Roger Diez: Winter + physics = Time for safe-driving tips

Merry Christmas to all the readers of this space! I hope that Santa was good to you and that you found race tickets, certificates for track time, or maybe that new cam you needed for the race engine in your stocking.

In the world of professional racing, several folks got early presents this year. A.J. Allmendinger was rewarded a full-time ride with Kaulig Racing in the Xfinity series after his stellar part-time performance in 2020. Sergio Perez, out of a ride following the Formula 1 season finale in Dubai, has landed a 2021 job with Red Bull, teaming with Max Verstappen. Unfortunately, 2020 Red Bull driver Alex Albon got a lump of coal in the form of a demotion to reserve driver. And Helio Castroneves got a spot in the Penske Hall of Fame after a lengthy career in IndyCar and IMSA with the team. That went along with his first season championship for the Penske Acura DPi team in the Weathertech series.


Winter officially arrived last Monday, and according to the weatherman we’re due for a taste of it tomorrow — up to a foot of snow in the mountains, and maybe a bit down here in the valley as well. So, keeping in mind that very few of us possess the car control abilities of the aforementioned Allmendinger, Castroneves, and Perez, it’s time for my annual winter driving seminar.

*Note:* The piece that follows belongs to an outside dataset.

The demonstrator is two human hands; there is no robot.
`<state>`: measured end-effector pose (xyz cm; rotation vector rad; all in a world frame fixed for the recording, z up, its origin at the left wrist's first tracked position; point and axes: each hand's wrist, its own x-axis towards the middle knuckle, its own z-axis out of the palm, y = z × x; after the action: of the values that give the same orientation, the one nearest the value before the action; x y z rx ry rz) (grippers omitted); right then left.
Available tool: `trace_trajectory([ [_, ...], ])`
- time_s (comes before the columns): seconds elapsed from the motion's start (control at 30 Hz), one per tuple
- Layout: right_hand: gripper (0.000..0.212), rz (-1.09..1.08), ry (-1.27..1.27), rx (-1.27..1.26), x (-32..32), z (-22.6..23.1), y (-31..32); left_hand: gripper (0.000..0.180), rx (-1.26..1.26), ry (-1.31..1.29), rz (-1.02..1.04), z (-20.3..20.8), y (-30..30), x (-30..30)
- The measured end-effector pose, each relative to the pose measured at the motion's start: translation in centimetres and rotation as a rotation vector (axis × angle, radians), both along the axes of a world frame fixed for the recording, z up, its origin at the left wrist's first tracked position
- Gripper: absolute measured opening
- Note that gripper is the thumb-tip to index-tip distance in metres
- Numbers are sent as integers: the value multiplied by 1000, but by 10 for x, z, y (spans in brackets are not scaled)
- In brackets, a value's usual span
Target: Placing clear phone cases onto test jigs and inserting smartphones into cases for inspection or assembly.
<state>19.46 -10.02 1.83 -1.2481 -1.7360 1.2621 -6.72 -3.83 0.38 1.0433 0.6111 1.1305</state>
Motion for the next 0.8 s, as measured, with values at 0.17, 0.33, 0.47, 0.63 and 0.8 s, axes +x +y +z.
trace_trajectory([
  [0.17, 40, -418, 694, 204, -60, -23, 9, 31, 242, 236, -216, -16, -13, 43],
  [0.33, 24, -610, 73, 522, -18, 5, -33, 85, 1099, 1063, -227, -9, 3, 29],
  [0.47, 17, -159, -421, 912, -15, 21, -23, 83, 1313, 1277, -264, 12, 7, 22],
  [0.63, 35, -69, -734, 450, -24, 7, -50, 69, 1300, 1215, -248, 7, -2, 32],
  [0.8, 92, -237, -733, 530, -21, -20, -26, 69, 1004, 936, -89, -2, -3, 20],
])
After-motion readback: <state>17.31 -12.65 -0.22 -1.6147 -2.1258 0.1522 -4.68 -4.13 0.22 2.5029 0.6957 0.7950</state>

First, a few basic physics facts. A 4,000-pound vehicle at 30 mph provides a serious amount of mass and inertia. This collection of steel, aluminum, glass, and plastic is tenuously connected to the road by four small tire contact patches, and any change in speed or direction must be transmitted through those patches. Anything that detracts from the tires’ adhesion to the road (snow or ice for instance) tends to limit their response to your control inputs.

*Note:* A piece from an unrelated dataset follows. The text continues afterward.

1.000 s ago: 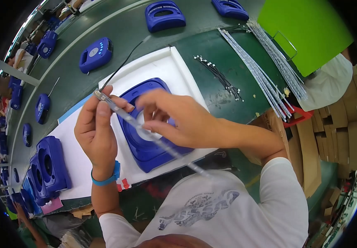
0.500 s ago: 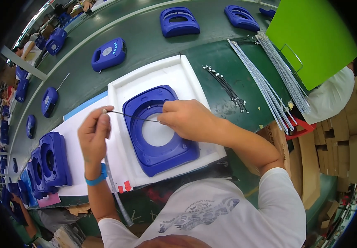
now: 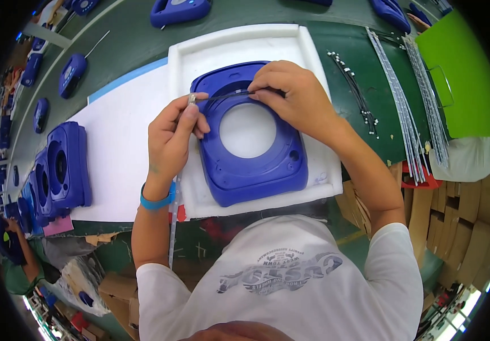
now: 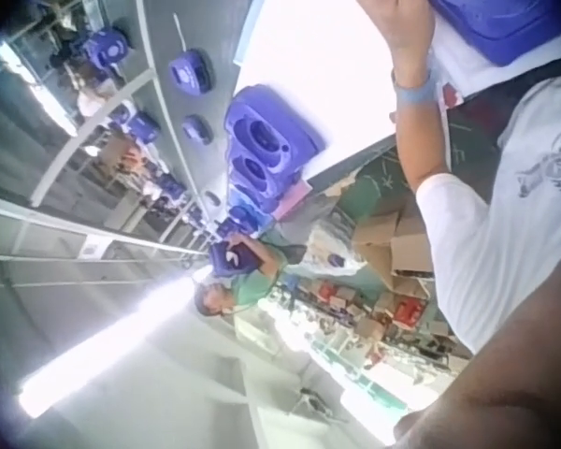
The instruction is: The person inserts LED strips into circular plastic housings by hand at an assembly line.
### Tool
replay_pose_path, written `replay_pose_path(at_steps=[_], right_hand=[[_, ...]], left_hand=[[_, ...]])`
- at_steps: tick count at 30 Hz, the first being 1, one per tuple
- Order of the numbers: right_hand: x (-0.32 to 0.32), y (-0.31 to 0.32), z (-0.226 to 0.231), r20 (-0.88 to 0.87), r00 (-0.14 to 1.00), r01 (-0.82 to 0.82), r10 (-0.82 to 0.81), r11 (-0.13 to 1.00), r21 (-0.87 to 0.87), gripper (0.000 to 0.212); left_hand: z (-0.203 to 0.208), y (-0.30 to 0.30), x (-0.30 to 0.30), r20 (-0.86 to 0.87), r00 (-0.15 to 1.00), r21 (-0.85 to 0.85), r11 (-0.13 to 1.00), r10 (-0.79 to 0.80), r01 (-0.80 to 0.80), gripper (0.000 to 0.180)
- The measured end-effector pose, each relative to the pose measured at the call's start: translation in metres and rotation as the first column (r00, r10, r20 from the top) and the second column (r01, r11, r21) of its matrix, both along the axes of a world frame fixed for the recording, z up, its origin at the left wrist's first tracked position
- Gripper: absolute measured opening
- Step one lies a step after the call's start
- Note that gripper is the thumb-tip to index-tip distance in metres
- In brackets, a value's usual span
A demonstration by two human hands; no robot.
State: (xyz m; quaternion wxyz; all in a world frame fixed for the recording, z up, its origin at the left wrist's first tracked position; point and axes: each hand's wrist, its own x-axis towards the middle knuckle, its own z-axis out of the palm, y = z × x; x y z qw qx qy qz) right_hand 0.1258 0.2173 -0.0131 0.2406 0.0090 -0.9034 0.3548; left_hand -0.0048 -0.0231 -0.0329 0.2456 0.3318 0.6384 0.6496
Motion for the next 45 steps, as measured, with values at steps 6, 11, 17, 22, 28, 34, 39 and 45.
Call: replay_pose_path(at_steps=[6, 11, 17, 22, 28, 34, 39, 45], right_hand=[[-0.015, -0.005, -0.013, -0.046, 0.999, -0.023, 0.022, 1.000, -0.013, 0.013], [-0.021, -0.007, -0.015, -0.079, 0.997, 0.021, -0.010, 0.990, 0.141, 0.013], [-0.021, -0.007, -0.010, -0.082, 0.997, 0.035, -0.009, 0.945, 0.325, 0.015], [-0.024, -0.005, -0.012, -0.075, 0.995, -0.031, 0.064, 0.925, 0.380, 0.012], [-0.025, 0.002, 0.000, -0.045, 0.991, -0.082, 0.123, 0.849, 0.522, 0.020], [-0.049, 0.011, 0.017, 0.138, 0.990, -0.062, 0.016, 0.941, 0.333, 0.035], [-0.099, 0.021, 0.026, 0.642, 0.746, -0.208, 0.179, 0.978, -0.031, 0.080], [-0.108, 0.021, 0.021, 0.691, 0.710, -0.094, 0.139, 0.990, -0.103, 0.090]], left_hand=[[-0.001, -0.003, 0.002, -0.031, 1.000, -0.004, 1.000, 0.005, -0.005, 0.029], [0.001, -0.005, 0.003, -0.032, 0.999, -0.026, 0.999, -0.024, 0.023, 0.031], [0.001, -0.003, 0.002, -0.046, 0.999, -0.035, 0.999, -0.023, 0.021, 0.031], [-0.001, -0.001, 0.002, -0.053, 0.998, -0.032, 0.999, -0.018, 0.017, 0.031], [0.003, 0.003, 0.005, -0.052, 0.999, -0.012, 1.000, 0.016, -0.017, 0.028], [-0.003, 0.004, 0.000, -0.442, 0.887, 0.007, 0.989, 0.136, -0.149, 0.030], [0.004, 0.008, 0.003, -0.614, 0.788, -0.103, 0.984, 0.053, -0.146, 0.031], [0.007, 0.006, 0.004, -0.575, 0.818, -0.162, 0.977, 0.022, -0.141, 0.033]])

Tires can transmit only three things from the vehicle to the road: acceleration, deceleration, and change of direction. There is a limit (determined by road surface, temperature, tire tread, and other factors) of just how much input the tires can withstand before they lose grip. And when the tire receives multiple inputs, such as braking and steering simultaneously, it creates a vector of the two forces, but reduces the absolute limit of either force.

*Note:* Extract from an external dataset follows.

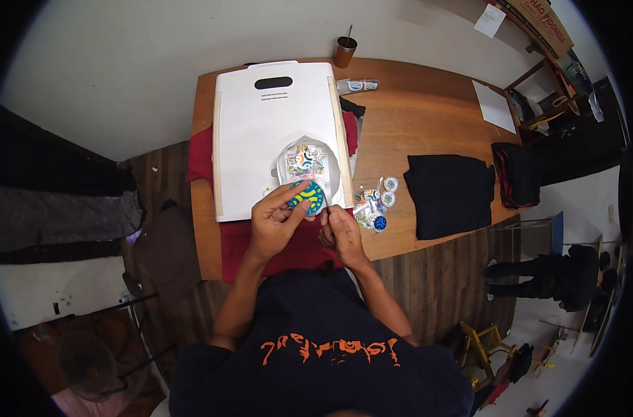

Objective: Trimming the excess material from the edges of small circular patches using scissors.

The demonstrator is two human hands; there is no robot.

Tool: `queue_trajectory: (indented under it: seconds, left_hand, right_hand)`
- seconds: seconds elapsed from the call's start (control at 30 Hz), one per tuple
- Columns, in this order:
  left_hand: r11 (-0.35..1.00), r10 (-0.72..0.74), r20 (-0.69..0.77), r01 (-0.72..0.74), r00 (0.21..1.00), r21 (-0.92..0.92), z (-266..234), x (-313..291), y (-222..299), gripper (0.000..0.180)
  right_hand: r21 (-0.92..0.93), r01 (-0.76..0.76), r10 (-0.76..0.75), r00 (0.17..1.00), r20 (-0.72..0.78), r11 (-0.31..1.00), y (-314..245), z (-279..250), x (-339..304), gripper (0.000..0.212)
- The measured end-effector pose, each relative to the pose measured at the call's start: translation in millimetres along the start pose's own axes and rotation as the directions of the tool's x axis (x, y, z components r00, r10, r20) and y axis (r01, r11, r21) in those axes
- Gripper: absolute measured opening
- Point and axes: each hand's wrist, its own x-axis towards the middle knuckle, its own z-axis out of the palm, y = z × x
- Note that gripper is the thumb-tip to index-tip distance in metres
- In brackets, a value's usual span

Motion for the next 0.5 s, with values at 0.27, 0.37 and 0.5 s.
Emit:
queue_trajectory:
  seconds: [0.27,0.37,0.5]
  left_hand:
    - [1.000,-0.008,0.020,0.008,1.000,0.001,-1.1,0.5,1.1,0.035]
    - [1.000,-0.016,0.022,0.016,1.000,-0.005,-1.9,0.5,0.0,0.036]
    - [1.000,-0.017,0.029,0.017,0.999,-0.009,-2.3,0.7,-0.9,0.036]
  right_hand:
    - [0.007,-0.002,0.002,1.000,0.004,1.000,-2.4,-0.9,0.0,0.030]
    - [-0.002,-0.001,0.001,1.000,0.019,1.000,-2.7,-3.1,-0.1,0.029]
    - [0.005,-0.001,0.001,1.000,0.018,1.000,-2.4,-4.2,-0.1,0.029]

Thanking Professor Einstein for the above theory, let’s now put it into practice. Say your vehicle can stop from 30 mph in 100 feet on dry asphalt pavement. On snow or ice, that distance is going to be doubled, tripled, or quadrupled. Worst case, it may even approach infinity. So, slow down in slick conditions, and increase your distance to the car in front of you. Otherwise, unintended NASCAR-style bump drafting may occur.

And remember the reference to vectors in our physics lesson? If you try to brake and turn at the same time on a slick surface, you will immediately experience what the race driver calls “push.” That means you will plow straight ahead with your wheels cranked to the right or left. Similarly, if you accelerate too hard while turning, the racers’ term “loose” will become immediately apparent. You will notice this when the rear of your car passes you.


So, remember to use gentle inputs on all the controls. Brake early and progressively; turn the steering wheel slowly and smoothly, and accelerate gently, feathering the throttle. You also need to stay more alert in slick conditions. Get “up on the wheel” as Darrell Waltrip use to say. Keep your level of concentration and situational awareness above the level of most drivers — semi-comatose. In slippery conditions, inattention can lead to a trip to the body shop or worse yet, to the hospital. Don’t be that guy!